Re: Double blinded peer reviewed studiesEd Davis, DPM on 5/05/05 at 19:17 (174337)
If we subjected the entire body of medical knowledge top double blinded peer reviewed studies we could toss out about 3/4 of what docs do. The FDA has a legitimate function but it cannot even come close to determining efficacy of the vast majority of medical treatment. Considering the limited resources of the FDA, their dollars would be most efficiently spent on issues of safety (drug or device) and ensuring potency and putety of drugs, neutriceuticals (an 80 billion dollar industry).
One day, if the 'first world' countries can get their 'act' together, the duties that the FDA is literally nibbling at could be assigned and apportioned to similar agencies throughout those countries.
Re: Cortisone better and less expensive than ESWTelvis on 5/06/05 at 20:40 (174416)
Well I am not ashamed and maybe you should be ashamed. I don't know where you're from but calling someone a healthcare Nazi has nothing whatsoever to do with Hitler and WWII. In America any radical group forcing their ways on the masses is called a 'blank-Nazi'. Case in point some radicals want to force people to eat or not eat certain things. They are the 'food Nazis' and some of these folks want to tax or completely prohibit certain foods and beverages. Some people want to ban certain words from being spoken or printed. They are the 'word-Nazis'. So you see it has nothing to do with the abomination - Hitler. And if you;re from Euorpe I thank you in advance for the help America gave to its allies in WWII. The reason I called Eliott what I did is because he came up with a preposterous suggestion that cortisone shots should be mandatory in the treatment of ESWT or at least before ESWT. Elliott of all people who nitpicks others' words should be ashamed of his 'proposal' as Dr Z said was stupid. I agree with Dr Z that the whole thread was stupid including my post. My country is based on liberty and personal freedoms. Apparently yours is not. The price we pay for liberty sometimes comes at a cost. Heated debate is not bad. I understand you didn't like what I said however you took it completely out of context in addditoion to not understanding a word of what I said. That's OK with me but I am cetainly not ashamed of what I said. I totally expect to hear more whining but that's OK too. You have a right to whine.
G'Day to you.
Re: The power of wordsJulie on 5/07/05 at 01:43 (174425)
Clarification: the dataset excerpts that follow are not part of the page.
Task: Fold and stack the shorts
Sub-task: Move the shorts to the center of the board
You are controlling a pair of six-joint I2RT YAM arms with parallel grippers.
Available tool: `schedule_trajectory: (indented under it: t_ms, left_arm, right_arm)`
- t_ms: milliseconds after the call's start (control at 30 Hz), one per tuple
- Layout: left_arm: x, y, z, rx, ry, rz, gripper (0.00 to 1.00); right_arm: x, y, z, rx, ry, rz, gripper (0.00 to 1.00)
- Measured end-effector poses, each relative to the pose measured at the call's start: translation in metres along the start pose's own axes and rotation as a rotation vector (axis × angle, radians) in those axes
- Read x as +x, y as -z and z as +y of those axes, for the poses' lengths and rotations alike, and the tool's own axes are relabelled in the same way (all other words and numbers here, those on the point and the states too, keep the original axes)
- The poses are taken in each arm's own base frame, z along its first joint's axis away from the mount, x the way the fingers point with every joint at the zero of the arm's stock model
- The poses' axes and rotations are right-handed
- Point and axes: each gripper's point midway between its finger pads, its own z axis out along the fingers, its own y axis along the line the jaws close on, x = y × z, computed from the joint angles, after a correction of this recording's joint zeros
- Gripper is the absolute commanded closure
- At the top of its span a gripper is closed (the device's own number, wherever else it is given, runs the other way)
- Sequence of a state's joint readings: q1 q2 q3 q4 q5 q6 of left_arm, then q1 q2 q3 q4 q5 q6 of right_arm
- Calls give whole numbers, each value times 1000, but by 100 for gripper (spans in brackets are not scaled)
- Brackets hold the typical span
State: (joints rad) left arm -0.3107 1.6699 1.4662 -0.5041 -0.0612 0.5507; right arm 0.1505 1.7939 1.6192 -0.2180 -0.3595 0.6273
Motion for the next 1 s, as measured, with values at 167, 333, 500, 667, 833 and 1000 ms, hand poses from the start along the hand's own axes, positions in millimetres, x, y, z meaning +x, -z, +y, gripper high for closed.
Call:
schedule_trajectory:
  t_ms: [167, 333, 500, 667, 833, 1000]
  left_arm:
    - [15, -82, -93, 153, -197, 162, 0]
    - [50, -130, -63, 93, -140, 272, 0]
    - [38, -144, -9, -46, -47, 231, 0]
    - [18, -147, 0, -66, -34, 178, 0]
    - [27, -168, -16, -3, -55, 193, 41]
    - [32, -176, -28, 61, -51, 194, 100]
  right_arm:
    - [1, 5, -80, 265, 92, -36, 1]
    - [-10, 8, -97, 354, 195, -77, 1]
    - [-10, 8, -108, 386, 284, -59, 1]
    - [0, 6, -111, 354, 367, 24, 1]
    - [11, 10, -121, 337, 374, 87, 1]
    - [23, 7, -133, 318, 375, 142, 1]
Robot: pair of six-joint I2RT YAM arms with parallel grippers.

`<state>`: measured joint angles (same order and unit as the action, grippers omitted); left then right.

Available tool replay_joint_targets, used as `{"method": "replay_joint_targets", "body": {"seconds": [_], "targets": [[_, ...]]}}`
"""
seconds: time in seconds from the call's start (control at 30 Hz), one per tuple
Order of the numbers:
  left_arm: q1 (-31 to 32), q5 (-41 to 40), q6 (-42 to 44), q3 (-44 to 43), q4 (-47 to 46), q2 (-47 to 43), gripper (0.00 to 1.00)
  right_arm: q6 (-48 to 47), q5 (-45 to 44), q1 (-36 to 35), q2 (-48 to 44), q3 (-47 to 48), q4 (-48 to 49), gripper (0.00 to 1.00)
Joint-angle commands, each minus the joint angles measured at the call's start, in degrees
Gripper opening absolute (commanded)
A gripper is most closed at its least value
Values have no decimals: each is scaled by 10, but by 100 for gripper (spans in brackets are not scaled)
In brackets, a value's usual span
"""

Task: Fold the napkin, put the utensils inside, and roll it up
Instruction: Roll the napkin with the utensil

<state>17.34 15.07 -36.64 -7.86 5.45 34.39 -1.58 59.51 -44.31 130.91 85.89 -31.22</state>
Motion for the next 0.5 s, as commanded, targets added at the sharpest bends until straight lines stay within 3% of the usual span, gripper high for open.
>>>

There are some words that, if used thoughtlessly and without recognition of their original meaning and context, and of the punch that they still pack for anyone who experienced, or remembers, or even just knows and cares about what happened during the Second World War. One of them is 'Nazi'. (Another is 'holocaust'.) The fact that these words are commonly used as thoughtlessly as you describe doesn't make them less offensive.
I don't question your right to use the term if that's what you want to do, but maybe you should be a little more aware of how it strikes other people when you do, and a little more considerate.
As for heated debate, no, it's not bad, but mud-slinging insults (like 'My country is based on liberty and personal freedoms, apparently yours is not') don't really qualify as 'debate'.
Re: The power of wordselvis on 5/07/05 at 23:43 (174460)
I'll tell you what........I'll be sure not use the 'N' word again on this website so I don't offend any sensitive readers. OK? From now on I will substitute 'police' for you know what word!! Healthcare Police! Food Police! Word Police!
Re: The power of wordsRalph on 5/08/05 at 09:55 (174478)
If you just can't help yourself then I guess you'll just have to use the word police. Many of us appreciate and understand the fact that people have no control over their fingers:* Flash and before you know it the word is typed.
Re: Cortisone better and less expensive than ESWTVINCK on 8/22/06 at 04:35 (208106)
I agree about high energy being effective. I have treated over 75 PF cases and a 18 month follow-up show <75% still having good results.